• _Work to complete_
Output every entry below word for word, minus the images.

• _Data listing_
+-------+
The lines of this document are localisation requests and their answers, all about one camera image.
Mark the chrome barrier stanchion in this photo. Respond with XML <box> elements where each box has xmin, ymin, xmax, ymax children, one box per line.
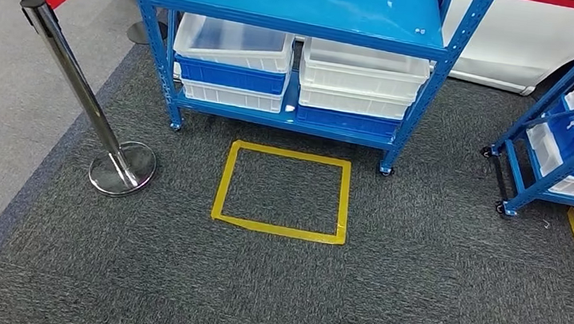
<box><xmin>0</xmin><ymin>0</ymin><xmax>175</xmax><ymax>202</ymax></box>

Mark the white car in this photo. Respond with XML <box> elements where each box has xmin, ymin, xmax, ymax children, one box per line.
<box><xmin>85</xmin><ymin>0</ymin><xmax>574</xmax><ymax>101</ymax></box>

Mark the black barrier post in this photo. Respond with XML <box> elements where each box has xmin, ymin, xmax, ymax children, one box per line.
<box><xmin>125</xmin><ymin>6</ymin><xmax>171</xmax><ymax>49</ymax></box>

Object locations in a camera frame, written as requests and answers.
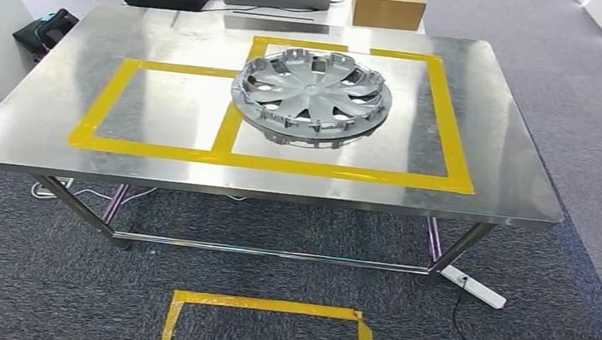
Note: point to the stainless steel workbench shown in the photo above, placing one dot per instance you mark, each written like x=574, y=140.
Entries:
x=173, y=110

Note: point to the grey wheel cover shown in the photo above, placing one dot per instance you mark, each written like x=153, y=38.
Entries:
x=311, y=94

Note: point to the brown cardboard box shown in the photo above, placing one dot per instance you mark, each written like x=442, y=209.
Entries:
x=388, y=4

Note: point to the white power strip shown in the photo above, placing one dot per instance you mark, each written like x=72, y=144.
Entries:
x=50, y=190
x=473, y=287

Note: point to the black bag with teal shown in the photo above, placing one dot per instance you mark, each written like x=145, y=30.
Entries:
x=47, y=33

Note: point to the large yellow tape frame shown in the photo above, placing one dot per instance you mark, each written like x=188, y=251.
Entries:
x=334, y=171

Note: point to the yellow floor tape frame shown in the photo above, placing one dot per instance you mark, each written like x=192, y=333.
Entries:
x=264, y=305

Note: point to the small yellow tape frame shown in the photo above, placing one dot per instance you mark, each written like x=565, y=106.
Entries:
x=110, y=98

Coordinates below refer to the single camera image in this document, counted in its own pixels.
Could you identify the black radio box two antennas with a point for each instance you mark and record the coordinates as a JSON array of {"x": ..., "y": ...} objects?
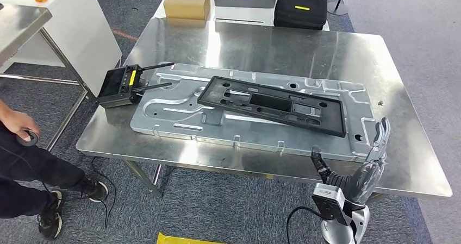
+-------+
• _Reply_
The lines of this document are localisation requests and their answers, all about one camera image.
Mark the chrome barrier stanchion in this photo. Respond with XML <box> elements where each box has xmin, ymin, xmax, ymax children, one box per line.
<box><xmin>0</xmin><ymin>0</ymin><xmax>175</xmax><ymax>202</ymax></box>

Mark the white car in this photo. Respond with XML <box> elements where each box has xmin, ymin, xmax, ymax children, one box per line.
<box><xmin>85</xmin><ymin>0</ymin><xmax>574</xmax><ymax>101</ymax></box>

Mark the black barrier post in this photo. Respond with XML <box> elements where each box has xmin, ymin, xmax, ymax children, one box per line.
<box><xmin>125</xmin><ymin>6</ymin><xmax>171</xmax><ymax>49</ymax></box>

Object locations in a camera frame, written as requests and answers.
Note: point to the stainless steel workbench shown in the photo above, placing one dot per instance you mark, each written like x=574, y=140.
Entries:
x=173, y=110

Note: point to the grey wheel cover shown in the photo above, placing one dot per instance you mark, each written like x=153, y=38.
Entries:
x=311, y=94

Note: point to the brown cardboard box shown in the photo above, placing one dot per instance you mark, each written like x=442, y=209.
Entries:
x=388, y=4

Note: point to the white power strip shown in the photo above, placing one dot per instance you mark, each written like x=72, y=144.
Entries:
x=50, y=190
x=473, y=287

Note: point to the black bag with teal shown in the photo above, placing one dot per instance you mark, each written like x=145, y=30.
Entries:
x=47, y=33

Note: point to the large yellow tape frame shown in the photo above, placing one dot per instance you mark, each written like x=188, y=251.
Entries:
x=334, y=171

Note: point to the yellow floor tape frame shown in the photo above, placing one dot per instance you mark, each written like x=192, y=333.
Entries:
x=264, y=305

Note: point to the small yellow tape frame shown in the photo above, placing one dot per instance you mark, each written like x=565, y=106.
Entries:
x=110, y=98

Coordinates below refer to the single camera image in this document, counted in its own pixels.
Could you identify the black radio box two antennas with a point for each instance you mark and record the coordinates as a JSON array of {"x": ..., "y": ...} objects?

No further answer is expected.